Three Key Lessons About Disability Inclusion in the Early Church

Of late, I’ve been preparing for a breakout session titled “Learning inclusion from the Early Church” in which I cover some of the earliest Christian perspectives (outside of the New Testament) on disability. Looking at how the post-apostolic church viewed and incorporated people with disabilities has been illuminating, and there is much we can learn from our forebears. Didymus the Blind, a fourth century Christian leader in Alexandria of Egypt, has long been one of my favorite saints from bygone eras.

For five decades he trained Christian converts and theologians in the truths of Scripture and doctrines of the Church. Blinded at the age of 4, he learned by listening and vigilantly memorizing the words of Scripture that others read to him. Didymus was one of the important articulators of the divinity of the Holy Spirit and his work On the Holy Spirit was formative for much early Christian thinking on the Spirit. Fellow Christian leaders, like Jerome, travelled across the ancient world to receive Didymus’ counsel and to seek his help in biblical interpretation. It’s an astonishing and under-appreciated fact that the global church in the fourth century was led, in large part, by a blind African theologian. We should rejoice in this part of our tradition.

Photo credit: Wikipedia.

Photo credit: Wikipedia.

And as I’ve looked at others from the patristic era (roughly 100-400 A.D.) I’ve found further treasures of insights from the early church’s view of people with disabilities. Among others, the writings of Clement of Alexandria, the Cappadocian fathers, Augustine, and John Chrysostom all make meaningful contributions to a Christian theology of disability. For brevity, I summarize three key lessons that I’ve discovered from studying some of the writers of this era:

I. People with disabilities were a priority for the early church. And they were a priority because of the church’s prioritization of and commitment to caring for the poor. “Disability” appears in their writings not as a one-off topic but as part of their larger interest in the materially and socially poor. Working from the teachings of Jesus, the church fathers saw it as part of their Christian vocation to live charitably towards those the world ostracized. Their example compels us to do the same.

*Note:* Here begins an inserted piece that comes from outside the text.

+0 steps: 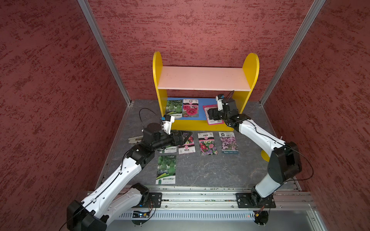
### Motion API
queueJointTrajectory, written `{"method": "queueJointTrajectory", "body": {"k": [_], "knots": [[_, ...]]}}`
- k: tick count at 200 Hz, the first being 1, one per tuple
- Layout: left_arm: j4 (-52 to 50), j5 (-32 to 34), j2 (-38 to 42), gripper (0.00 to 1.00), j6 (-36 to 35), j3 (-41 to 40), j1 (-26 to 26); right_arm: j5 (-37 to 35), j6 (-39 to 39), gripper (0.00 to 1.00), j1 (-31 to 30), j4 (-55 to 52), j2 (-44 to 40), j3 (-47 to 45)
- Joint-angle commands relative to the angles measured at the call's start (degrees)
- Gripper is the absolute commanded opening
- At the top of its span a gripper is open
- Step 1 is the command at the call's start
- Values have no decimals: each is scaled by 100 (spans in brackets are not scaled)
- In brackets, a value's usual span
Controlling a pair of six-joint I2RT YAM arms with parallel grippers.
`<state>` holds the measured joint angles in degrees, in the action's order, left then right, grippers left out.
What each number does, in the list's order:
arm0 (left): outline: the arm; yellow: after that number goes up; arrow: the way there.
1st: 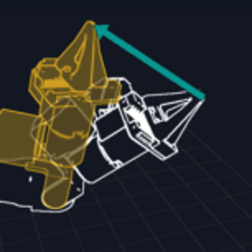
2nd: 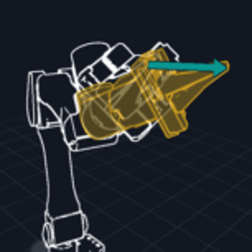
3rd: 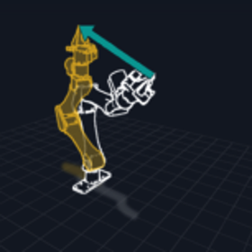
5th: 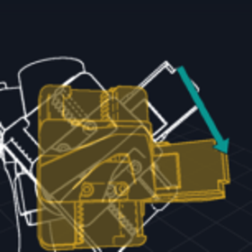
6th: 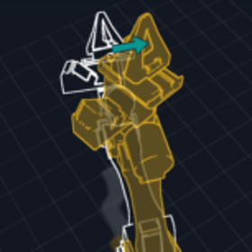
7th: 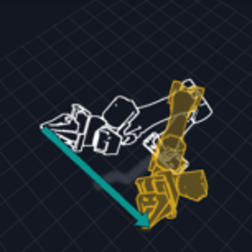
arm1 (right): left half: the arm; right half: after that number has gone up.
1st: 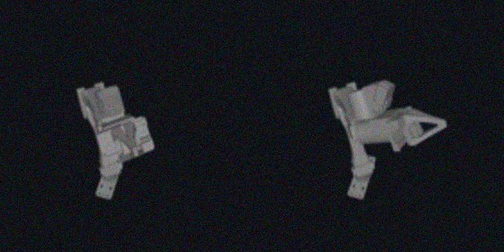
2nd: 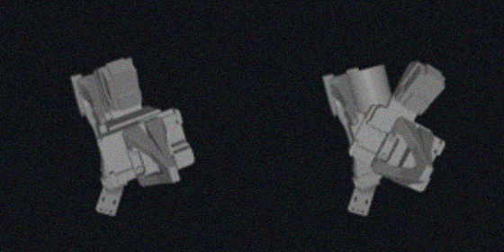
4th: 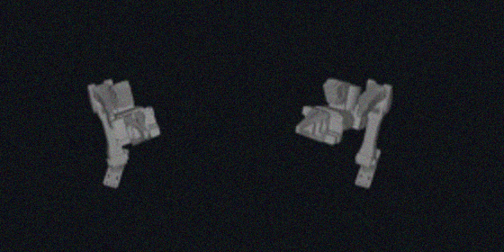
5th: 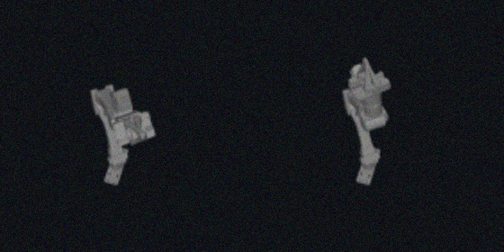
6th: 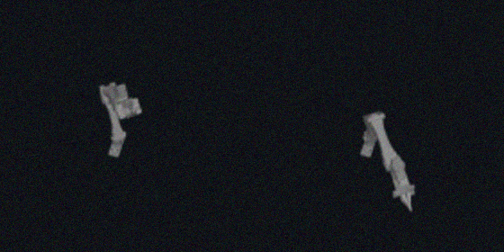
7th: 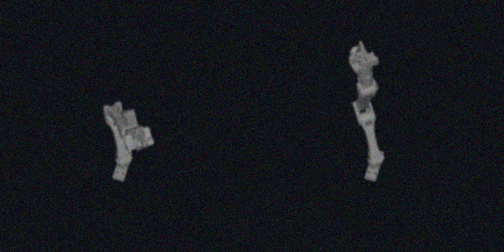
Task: Take the seed bag off the shelf
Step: Pick up the seed packet from the shelf.
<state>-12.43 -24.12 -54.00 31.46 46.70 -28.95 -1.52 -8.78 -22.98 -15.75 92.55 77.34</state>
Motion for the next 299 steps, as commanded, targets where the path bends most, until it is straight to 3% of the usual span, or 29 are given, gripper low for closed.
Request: {"method": "queueJointTrajectory", "body": {"k": [1, 79, 130, 199, 245, 299], "knots": [[135, -4, 3, 100, -43, -46, -38, 96, -152, 91, 42, -209, -567, -215], [183, -92, -141, 100, -132, -9, -36, 473, -809, 91, 168, -797, -2486, -1750], [197, -150, -195, 100, -116, 2, -36, 1609, -1588, 91, 609, 28, -2980, -2847], [223, -147, -135, 100, -30, -84, -36, 3716, -3497, 89, 1520, 3441, -1727, -3797], [293, -143, -119, 100, 35, -165, -49, 4121, -4543, 84, 1697, 5419, -436, -3819], [324, -115, -124, 100, 57, -217, -56, 4230, -5136, 72, 1706, 6514, 489, -3549]]}}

II. People with disabilities were more than able to lead. Didymus the Blind provides us with one important example of a person with a disability in leadership. But there are more. Augustine, perhaps the most influential theologian in western Christian history, lived with chronic lung disease and was sidelined from ministry on more than one occasion due to illness. The early Christians seemed to have a knack for recognizing the ways in which God was glorified amidst weakness. This is perhaps best reflected in Didymus being paradoxically nicknamed “Didymus the Seer” on account of the profound insight into God’s Word that his peers glimpsed in him. We too must not miss the leadership gifts that God is giving to the people with disabilities in our churches.

III. Inclusion was possible for the early church, despite not having the tools and technologies that many of us have today. The example of the early church cuts through many of our excuses to not have “enough resources” or “capacity” to include people with disabilities. The early church did it with far less. They made inclusion a priority and a norm. “Inclusion,” in fact, would likely have been a nonsensical term to them; their writings have no vision for a church in which the poor were not an important part. Sensory rooms and adaptative technologies are great, but they have never been a prerequisite for including people with disabilities.

For further study on the early church’s perspective on disability, I recommend the very helpful resource Disability in the Christian Tradition: A Reader edited by Brian Brock and John Swinton.

Hunter and Amberle Brown help lead an organization called The Banquet Network that is based in Baltimore, MD. The Banquet Network primarily works with church plants to inspire, equip, and resource them to reach people with disabilities who are on the margins of their communities. Hunter works full time at Goucher College and is a part-time Masters of Theology student at St. Mary’s Ecumenical Institute in Baltimore. Amberle works full-time for World Relief, an international health and development NGO, and is passionate about helping churches include and reach people with disabilities based on her own experience of becoming visually impaired and her encounters with people with disabilities in her work in developing countries.